Where the spirit of wisdom is, at the third eye chakra, we behold divinity through thought. Thought is so routinely exhausting that we've dissociated from the stress it causes. But when thought is recapitulated, it becomes perception. Thought says "I am this" which makes everything else "that." Then we have to worry about what precisely "that" is, what its characteristics are, how we're related to it. When thought is recapitulated, when it becomes perception, that kind of dualistic oppositionality doesn't cause as much stress. We let go of "who we are" enough to stop worrying what everything else is...we see it, and we let it go. We hear words, but don't cling to or quibble over their meanings. Self-definition, as well as sensory data, becomes a tool we can put down when we're done working with it. Thought sees and clings, perception hears and lets go. Perception helps us relax deeply, and it's very healthy to remain on that level as much as we can.

At the crown chakra, where the spirit of the Lord is, we perceive God through time. Time is only linear from the framework of our egos. Past and Future are only constructs for our brains. Our minds say "past contains this and that" and "future holds that and this." When we give up ego, and experience non-linear time, some of the work our minds devote to upholding the illusion can come to rest. The fact is, the present moment is all that exists, and it contains all that is. All potential is realized, all places are here, all people are me, I am in all things and all things are in me.
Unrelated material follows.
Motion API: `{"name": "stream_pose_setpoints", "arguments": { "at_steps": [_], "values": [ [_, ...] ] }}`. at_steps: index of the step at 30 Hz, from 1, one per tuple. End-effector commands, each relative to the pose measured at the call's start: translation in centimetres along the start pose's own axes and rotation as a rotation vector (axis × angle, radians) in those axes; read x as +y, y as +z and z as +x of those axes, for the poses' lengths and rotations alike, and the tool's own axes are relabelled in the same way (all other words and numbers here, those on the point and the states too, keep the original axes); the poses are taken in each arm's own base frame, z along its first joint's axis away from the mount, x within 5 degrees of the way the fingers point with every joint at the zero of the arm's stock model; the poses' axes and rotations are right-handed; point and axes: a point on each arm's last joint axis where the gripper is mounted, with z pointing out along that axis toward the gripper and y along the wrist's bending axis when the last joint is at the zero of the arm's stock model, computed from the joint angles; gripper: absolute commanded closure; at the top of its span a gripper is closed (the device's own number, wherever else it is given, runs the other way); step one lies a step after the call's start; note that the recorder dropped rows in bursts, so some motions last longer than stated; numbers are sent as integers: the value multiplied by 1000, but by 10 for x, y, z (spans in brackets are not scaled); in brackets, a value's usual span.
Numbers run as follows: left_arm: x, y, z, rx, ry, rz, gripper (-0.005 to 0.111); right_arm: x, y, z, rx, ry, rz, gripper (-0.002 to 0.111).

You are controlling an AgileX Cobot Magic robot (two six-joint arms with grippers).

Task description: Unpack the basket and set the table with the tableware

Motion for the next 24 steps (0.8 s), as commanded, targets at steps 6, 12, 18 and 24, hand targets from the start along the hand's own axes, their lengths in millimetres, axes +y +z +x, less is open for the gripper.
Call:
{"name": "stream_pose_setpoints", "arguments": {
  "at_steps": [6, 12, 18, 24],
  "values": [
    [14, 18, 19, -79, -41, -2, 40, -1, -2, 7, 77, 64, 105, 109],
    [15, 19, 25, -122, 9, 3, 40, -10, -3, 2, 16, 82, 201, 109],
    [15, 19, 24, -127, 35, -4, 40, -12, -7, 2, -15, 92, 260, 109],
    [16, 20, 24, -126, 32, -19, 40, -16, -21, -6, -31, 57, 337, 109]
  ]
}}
If I don't have to grasp after anything, some of the stress desire imposes on me diminishes. (The "trouble" is, I have to give up religious knowledge too.)  Giving up my spirit at the place of the skull isn't just an imitation of Christ.  It's a practical way to free some of my energy to have compassion for others, to actively practice self-care, to assure that I'm not ignoring anything I'm averse to or clinging to anything I like.
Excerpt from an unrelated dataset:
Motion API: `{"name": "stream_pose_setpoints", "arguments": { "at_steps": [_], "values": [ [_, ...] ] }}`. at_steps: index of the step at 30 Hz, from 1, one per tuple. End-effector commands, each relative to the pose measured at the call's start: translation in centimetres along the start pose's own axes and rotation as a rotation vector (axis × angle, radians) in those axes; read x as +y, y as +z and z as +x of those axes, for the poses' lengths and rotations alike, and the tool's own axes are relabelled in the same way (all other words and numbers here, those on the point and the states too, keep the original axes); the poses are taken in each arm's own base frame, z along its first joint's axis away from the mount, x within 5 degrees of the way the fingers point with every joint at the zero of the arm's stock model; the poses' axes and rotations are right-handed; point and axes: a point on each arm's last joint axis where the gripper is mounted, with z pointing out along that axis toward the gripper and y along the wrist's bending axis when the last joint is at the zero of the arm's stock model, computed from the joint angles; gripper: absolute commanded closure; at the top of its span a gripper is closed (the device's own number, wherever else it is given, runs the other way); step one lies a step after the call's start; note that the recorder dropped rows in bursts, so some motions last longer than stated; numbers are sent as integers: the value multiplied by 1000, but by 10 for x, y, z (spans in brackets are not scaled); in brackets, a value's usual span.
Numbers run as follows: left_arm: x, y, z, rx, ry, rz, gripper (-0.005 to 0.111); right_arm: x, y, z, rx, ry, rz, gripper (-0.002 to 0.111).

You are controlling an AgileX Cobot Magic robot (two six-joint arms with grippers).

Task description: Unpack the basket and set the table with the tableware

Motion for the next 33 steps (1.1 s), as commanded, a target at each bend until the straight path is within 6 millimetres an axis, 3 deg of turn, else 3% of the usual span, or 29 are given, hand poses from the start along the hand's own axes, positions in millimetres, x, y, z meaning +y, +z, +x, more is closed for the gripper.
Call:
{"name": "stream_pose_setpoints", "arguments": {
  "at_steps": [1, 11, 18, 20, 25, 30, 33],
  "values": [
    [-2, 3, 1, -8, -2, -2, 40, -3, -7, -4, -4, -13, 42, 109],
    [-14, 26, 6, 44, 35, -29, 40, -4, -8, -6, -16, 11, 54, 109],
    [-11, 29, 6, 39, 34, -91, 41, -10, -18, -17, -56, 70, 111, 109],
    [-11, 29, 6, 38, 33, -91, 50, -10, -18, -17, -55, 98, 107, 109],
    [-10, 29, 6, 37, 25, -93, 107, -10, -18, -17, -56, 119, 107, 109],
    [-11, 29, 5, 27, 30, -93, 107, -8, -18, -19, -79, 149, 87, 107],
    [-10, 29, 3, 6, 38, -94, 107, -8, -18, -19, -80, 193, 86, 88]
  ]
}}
The oneness of things is rest-within-hustle. It's receptivity within generosity. It is Father, Son and Spirit within each of us, and us in them. If we ask "what, when we're with God, must pass away?" then we already have the answer. If we ask "must we suffer for our sins?" then the answer is both "yes and no." And when we are not two with him whose being replies to the question, we will know it altogether.